In a third specific aspect of the present disclosure, a clot retrieval system comprises an embolic protection device as just described in combination with a clot retrieval working catheter having a clot capture distal end, where the clot retrieval working catheter is configured to draw retrieved clot in a downstream direction through an open upstream end on the filter body into a central chamber.

In a fourth specific aspect, the present disclosure provides a method for advancing a working catheter into and/or over a patient's aortic arch. A cylindrical filter body formed at least partly from a porous mesh is provided. The cylindrical filter body defines a collection chamber for emboli and has an open upstream end, an open downstream end, a self-sealing port spaced inwardly from each of the ends, and a radially collapsible support coupled to a periphery of the downstream end of the filter body. A deployment catheter which carries and constrains the cylindrical filter body is advanced to a downstream side of the aortic arch while the filter body remains in its radially constrained configuration, typically with a previously placed delivery sheath. The cylindrical filter body is radially expanded so that a wall of the porous mesh covers the patient's aortic side or branch vessels and the open upstream end of the filter body faces the patient's heart. Blood flows into an interior of the filter body through the open upstream end, and emboli collect in the collection chamber. As the filter body is deployed, the support radially expands to hold the downstream end of the filter body open, and blood flowing through the porous mesh of the filter body and into the aortic side vessels is substantially emboli free. After the filter body is deployed, a first working catheter can be advanced through the open downstream end of the filter body and through the self-sealing port and toward the heart. Optionally, a second working catheter may be advanced through the open downstream end of the filter body and through the self-sealing port toward the heart, either simultaneously or sequentially with placement of the first working catheter.

In particular embodiments, a first diagnostic or interventional procedure may be performed with the first working catheter and a second diagnostic or interventional procedure may be performed with the second catheter. It will be appreciated that third, fourth, and additional working catheters may also be introduced and advanced either simultaneously or sequentially with other working catheters.

The first working catheter is typically introduced through a lumen in the deployment catheter, and the second working catheter may be introduced in parallel to the deployment catheter. In this way, the delivery profile of the deployment catheter can be minimized. In one example, a first working catheter will be used to introduce contrast media to an interventional site while a second working catheter will perform an interventional procedure at that site. More specifically, the interventional procedure may comprise delivery of a prosthetic aortic valve, performance of valvuloplasty, or the like.

In still further particular embodiments, the deployment catheter is advanced while present in a delivery sheath which radially constrains the cylindrical filter body. Radially expanding the cylindrical filter body may comprise proximally retracting the delivery sheath relative to the deployment catheter. Typically, the radially expanded filter body is retrieved by retracting the deployment catheter to collapse the radially collapsible support to close the open downstream end of the filter and draw the closed downstream end of the filter body into the delivery sheath. More specifically, retracting the deployment catheter to collapse the radially collapsible support may comprise retracting a tether present in the lumen of the deployment catheter to first collapse the radially collapsible support to close the downstream end of the filter body and then to retract the deployment catheter to draw the closed downstream end of the filter body into the delivery sheath.
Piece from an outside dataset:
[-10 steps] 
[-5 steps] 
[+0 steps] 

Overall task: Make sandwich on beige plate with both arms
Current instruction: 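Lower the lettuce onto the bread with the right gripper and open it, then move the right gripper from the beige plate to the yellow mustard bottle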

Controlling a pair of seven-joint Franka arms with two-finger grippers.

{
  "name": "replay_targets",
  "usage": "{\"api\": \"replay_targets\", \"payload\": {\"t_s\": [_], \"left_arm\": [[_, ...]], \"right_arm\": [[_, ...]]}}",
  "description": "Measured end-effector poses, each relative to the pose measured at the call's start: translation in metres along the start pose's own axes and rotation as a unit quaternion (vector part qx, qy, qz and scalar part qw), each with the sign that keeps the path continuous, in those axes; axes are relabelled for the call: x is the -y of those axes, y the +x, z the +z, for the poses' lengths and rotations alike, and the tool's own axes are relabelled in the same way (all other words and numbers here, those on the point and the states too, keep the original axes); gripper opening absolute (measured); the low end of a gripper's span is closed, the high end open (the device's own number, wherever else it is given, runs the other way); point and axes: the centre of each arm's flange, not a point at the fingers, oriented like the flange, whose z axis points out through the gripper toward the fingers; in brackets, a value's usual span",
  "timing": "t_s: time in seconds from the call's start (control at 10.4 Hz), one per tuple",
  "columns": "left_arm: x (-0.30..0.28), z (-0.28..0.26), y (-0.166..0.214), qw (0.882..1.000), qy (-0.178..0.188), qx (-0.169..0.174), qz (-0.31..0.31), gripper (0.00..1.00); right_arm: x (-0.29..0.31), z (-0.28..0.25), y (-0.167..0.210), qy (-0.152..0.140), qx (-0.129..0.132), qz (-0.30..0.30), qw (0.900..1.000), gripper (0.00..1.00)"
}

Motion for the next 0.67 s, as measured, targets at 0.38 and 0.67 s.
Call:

In still further embodiments, the filter may contain one or more support structures or wires that provide longitudinal stiffness to the device to prevent compression or movement of the filter during the procedure. Such wires or structures may extend the full length of the device or only for a portion of its length and such wires or structures shall be either fixedly or slidably attached to the access sheath.

As shown in <FIG>, an embolic protection device <NUM> comprises a filter body <NUM> having an open upstream end <NUM> and an open downstream end <NUM>. The filter body <NUM> is typically formed from a porous mesh material, more typically a tubular porous mesh material which is preformed to have a self-sealing port <NUM> with an expandable opening <NUM> located between the open upstream end <NUM> and the open downstream end <NUM>, typically closer to the open downstream end as illustrated. Specific folding patterns for the filter body <NUM> are described below with reference to <FIG>, and several exemplary alternative folding patterns are described below in connection with <FIG>.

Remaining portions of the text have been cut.